_GIVEN MATERIAL_:
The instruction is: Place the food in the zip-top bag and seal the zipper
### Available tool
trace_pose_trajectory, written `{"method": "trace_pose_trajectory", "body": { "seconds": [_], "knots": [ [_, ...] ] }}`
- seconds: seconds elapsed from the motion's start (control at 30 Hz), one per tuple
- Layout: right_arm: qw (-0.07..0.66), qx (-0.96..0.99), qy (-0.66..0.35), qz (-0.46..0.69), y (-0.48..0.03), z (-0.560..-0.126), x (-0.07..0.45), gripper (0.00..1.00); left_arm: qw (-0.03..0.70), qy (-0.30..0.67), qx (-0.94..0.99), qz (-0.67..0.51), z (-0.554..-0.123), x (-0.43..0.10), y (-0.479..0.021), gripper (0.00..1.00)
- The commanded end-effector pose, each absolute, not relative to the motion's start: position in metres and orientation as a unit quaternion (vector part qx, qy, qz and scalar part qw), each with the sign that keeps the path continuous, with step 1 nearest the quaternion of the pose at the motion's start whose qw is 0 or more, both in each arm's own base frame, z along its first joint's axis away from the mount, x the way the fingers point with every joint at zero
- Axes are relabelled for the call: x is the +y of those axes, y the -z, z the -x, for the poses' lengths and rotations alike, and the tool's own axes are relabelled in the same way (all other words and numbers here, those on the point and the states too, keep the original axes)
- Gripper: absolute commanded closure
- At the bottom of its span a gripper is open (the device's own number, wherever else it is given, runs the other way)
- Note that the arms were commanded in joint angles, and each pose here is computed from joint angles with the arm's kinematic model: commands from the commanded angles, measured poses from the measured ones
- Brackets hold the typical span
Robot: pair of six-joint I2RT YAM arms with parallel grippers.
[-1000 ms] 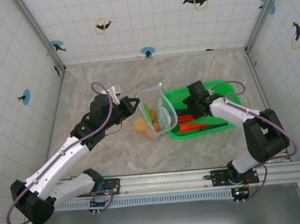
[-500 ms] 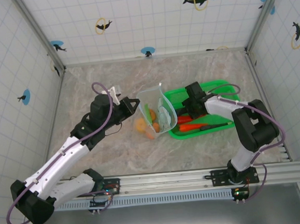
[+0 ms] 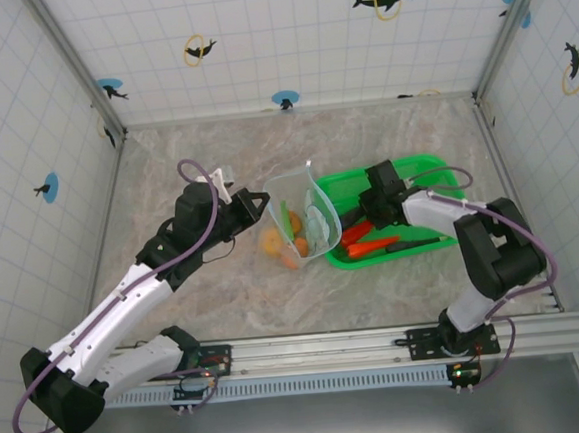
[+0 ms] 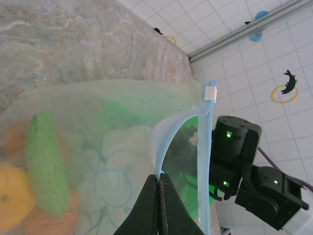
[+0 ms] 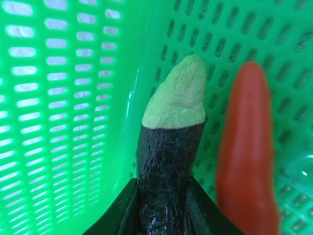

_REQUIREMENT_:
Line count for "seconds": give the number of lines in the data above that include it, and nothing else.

_RESPONSE BELOW_:
2